Top of Given records

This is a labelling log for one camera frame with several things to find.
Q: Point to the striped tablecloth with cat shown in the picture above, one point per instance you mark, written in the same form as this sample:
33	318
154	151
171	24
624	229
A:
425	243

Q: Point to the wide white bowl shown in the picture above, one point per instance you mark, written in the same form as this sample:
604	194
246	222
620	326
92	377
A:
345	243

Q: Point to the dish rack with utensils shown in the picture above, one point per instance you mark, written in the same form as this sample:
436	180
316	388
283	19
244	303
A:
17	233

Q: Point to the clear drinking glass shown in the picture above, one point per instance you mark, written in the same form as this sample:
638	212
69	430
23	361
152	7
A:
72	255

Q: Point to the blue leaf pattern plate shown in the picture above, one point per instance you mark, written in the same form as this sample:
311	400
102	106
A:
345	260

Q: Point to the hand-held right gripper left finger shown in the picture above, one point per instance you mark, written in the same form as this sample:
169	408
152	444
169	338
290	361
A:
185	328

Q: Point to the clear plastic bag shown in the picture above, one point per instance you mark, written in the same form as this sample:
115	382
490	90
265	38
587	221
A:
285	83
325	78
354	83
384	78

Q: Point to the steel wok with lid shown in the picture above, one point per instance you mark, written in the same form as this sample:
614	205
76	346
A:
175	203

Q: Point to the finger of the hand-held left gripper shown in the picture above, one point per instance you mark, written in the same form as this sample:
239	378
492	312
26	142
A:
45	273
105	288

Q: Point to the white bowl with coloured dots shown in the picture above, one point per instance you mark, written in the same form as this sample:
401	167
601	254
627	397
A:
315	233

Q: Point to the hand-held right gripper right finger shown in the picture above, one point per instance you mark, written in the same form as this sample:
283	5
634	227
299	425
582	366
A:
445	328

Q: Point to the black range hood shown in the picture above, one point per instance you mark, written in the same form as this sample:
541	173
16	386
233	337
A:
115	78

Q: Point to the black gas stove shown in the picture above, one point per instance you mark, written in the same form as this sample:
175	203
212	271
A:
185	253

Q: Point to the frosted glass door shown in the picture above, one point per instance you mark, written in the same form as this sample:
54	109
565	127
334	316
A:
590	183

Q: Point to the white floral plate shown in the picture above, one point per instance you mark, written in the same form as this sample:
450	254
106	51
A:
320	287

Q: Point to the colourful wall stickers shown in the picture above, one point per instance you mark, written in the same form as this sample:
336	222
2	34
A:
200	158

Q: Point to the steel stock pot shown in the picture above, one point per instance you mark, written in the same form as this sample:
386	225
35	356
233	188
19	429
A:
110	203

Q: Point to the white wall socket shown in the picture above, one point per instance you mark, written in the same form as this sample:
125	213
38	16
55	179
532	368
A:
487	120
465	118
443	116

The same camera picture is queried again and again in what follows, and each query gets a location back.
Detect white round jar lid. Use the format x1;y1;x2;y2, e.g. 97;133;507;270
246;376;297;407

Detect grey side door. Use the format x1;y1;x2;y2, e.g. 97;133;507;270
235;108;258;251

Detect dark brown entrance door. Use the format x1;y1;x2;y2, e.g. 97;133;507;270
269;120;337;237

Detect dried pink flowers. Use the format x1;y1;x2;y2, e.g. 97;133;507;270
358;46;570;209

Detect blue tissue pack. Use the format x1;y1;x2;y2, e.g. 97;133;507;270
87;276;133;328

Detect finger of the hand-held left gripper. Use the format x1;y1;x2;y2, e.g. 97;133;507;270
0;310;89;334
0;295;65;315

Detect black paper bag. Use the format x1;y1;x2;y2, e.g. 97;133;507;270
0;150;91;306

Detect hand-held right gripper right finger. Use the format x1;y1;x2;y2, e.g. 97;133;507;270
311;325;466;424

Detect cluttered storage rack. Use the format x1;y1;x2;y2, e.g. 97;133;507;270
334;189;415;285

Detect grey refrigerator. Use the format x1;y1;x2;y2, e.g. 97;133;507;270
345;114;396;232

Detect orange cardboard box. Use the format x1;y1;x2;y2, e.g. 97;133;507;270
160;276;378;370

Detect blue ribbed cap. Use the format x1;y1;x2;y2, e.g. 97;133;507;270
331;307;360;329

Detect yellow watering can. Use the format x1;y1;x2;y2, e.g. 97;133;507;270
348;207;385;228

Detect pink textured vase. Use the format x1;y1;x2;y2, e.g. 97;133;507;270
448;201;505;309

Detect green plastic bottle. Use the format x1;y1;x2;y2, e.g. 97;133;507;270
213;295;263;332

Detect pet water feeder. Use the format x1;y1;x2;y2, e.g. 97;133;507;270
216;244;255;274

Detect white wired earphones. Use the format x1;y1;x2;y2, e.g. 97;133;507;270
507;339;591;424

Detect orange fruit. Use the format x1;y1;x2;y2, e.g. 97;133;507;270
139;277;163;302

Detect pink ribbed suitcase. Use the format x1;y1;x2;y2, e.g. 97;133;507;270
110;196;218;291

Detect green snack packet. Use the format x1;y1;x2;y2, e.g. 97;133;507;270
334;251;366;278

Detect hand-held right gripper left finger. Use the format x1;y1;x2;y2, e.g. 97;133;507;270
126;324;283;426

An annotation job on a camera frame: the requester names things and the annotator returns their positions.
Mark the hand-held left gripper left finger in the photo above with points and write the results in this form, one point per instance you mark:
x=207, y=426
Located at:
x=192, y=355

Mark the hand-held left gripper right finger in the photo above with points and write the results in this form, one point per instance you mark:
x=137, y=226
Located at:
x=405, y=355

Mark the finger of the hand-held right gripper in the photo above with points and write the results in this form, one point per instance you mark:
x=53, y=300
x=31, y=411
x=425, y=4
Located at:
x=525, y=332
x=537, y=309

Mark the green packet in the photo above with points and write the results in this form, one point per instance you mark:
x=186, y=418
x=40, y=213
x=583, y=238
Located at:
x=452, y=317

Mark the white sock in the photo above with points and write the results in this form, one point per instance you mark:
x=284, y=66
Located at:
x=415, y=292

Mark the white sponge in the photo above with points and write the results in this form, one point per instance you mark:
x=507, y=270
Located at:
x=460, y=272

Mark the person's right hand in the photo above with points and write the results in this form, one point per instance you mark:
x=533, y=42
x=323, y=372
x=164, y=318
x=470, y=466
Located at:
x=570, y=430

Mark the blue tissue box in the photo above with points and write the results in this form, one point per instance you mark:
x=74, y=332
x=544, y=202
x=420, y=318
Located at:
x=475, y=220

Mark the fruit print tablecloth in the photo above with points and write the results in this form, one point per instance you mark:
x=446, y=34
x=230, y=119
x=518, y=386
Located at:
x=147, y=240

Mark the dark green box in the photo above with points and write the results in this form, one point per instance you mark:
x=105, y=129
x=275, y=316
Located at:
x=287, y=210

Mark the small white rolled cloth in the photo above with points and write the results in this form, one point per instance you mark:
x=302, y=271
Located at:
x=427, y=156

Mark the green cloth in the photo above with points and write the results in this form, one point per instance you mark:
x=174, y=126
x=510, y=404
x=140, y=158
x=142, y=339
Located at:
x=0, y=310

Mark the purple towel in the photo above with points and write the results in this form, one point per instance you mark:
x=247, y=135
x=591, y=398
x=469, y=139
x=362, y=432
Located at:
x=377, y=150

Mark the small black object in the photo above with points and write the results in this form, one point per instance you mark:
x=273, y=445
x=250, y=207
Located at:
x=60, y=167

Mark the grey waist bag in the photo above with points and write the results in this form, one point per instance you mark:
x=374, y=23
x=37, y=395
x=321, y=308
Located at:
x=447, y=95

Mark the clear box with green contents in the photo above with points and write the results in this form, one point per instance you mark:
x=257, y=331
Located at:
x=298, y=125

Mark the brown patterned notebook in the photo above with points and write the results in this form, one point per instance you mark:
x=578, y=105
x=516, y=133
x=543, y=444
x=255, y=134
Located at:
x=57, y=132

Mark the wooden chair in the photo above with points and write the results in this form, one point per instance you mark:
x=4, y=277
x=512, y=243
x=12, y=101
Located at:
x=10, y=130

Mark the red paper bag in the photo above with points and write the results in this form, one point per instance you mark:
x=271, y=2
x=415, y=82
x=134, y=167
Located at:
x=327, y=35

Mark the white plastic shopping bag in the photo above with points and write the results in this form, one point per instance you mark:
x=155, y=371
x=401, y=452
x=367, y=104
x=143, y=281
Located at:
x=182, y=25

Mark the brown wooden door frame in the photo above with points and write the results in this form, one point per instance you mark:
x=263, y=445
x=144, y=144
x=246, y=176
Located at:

Bottom of Given records

[What you are asked to do] Show all lines above that contain "steel".

[Response]
Q: Point to the steel wok with lid shown in the picture above, one point per instance you mark, written in the same form as this sample:
Q: Point to the steel stock pot shown in the picture above, one point per instance you mark, written in the same form as this sample:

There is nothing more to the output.